Il y a 60 ans, la France adoptait une réforme majeure pour les droits des femmes. Avec la loi du 13 juillet 1965, les femmes mariées obtenaient enfin la capacité juridique pleine et entière : elles pouvaient ouvrir un compte bancaire, signer un contrat de travail, gérer leurs biens propres… sans l’autorisation de leur époux. Une avancée qui marque un tournant dans l’émancipation économique des Françaises.

Avant 1965, une dépendance inscrite dans la loi

Jusqu’au milieu des années 1960, le Code civil de 1804 plaçait les femmes mariées sous la tutelle de leur mari. Vincent Egéa, professeur de droit civil à Aix-Marseille Université, explique : « Les femmes mariées étaient encore sous une forme de tutelle, notamment pour les questions patrimoniales. »

Concrètement, une femme ne pouvait ni gérer ses biens, ni décider de travailler sans l’autorisation écrite de son mari.
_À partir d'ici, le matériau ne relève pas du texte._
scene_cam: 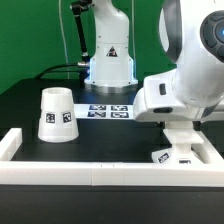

Pourtant, environ 40 % des femmes travaillaient déjà dans un contexte de pénurie de main-d’œuvre. « La majeure partie des femmes recevaient une somme de leur mari pour gérer le foyer », rappelle l’historienne Michelle Perrot.

De nouveaux droits… mais encore limités

Si la loi de 1965 constitue une avancée juridique, elle ne consacre pas encore une égalité parfaite. « Le mari gérait encore seul les biens communs du couple et restait le chef de famille », souligne l’historienne Sylvie Chaperon.

Des étapes supplémentaires seront franchies dans les décennies suivantes :

  • 1970 : suppression officielle de la notion de « chef de famille ».
  • 1986 : instauration de la cogestion des biens du couple grâce à la transposition d’une directive européenne.
  • 2021 : loi Rixain imposant que le salaire soit versé sur un compte dont la salariée est titulaire ou co-titulaire, pour lutter contre les violences économiques.

Une égalité encore inachevée

En 2024, le taux d’activité des femmes atteint 71,5 % contre 77,5 % pour les hommes (Insee). Mais les inégalités salariales persistent : l’écart moyen dans le secteur privé est de 22,2 % en 2023. Ces écarts entraînent des effets en cascade : arrêt du travail après la naissance d’un enfant, précarisation, dépendance financière accrue.

Autre frein pointé : la conjugalisation des aides sociales, qui prive certaines femmes d’allocations en fonction des revenus de leur conjoint. « De nombreux mécanismes les maintiennent en situation de dépendance », déplore Floriane Volt, directrice des affaires publiques à la Fondation des Femmes.

Un accès à la finance encore inégal

Malgré les progrès législatifs, les femmes restent moins bien servies par le secteur bancaire. À l’Assemblée nationale, la ministre Aurore Bergé a rappelé récemment que « les projets portés par des femmes sont moins financés que ceux des hommes ».

Les données de Bpifrance et La France Mutualiste confirment cette tendance : les femmes détiennent moins de contrats d’assurance-vie et d’actions cotées. Historiquement, elles n’avaient pas même accès à la Bourse de Paris avant 1967.

Des plafonds de verre dans les banques

Le paradoxe est frappant : les femmes représentent 57 % des effectifs dans le secteur bancaire (source : FBF), mais aucune grande banque française n’a jamais été dirigée par une femme. À la dernière assemblée générale du Crédit Agricole, aucune femme ne figurait parmi les candidats à la direction.

« L’argent est un rapport de force », rappelle l’historienne Sabine Effosse. « Il y en a forcément un qui perd un peu de son pouvoir dans une phase de rééquilibrage. »

1965-2025 : une histoire en chantier

L’émancipation financière des femmes, entamée en 1965 avec la possibilité d’ouvrir un compte bancaire, reste une conquête inachevée. Aujourd’hui, les inégalités se jouent moins sur le droit que sur l’accès au financement, à l’investissement, à la direction économique. « La bataille se joue désormais sur les investissements, sur l’accès au crédit et sur les postes de pouvoir », conclut Sabine Effosse.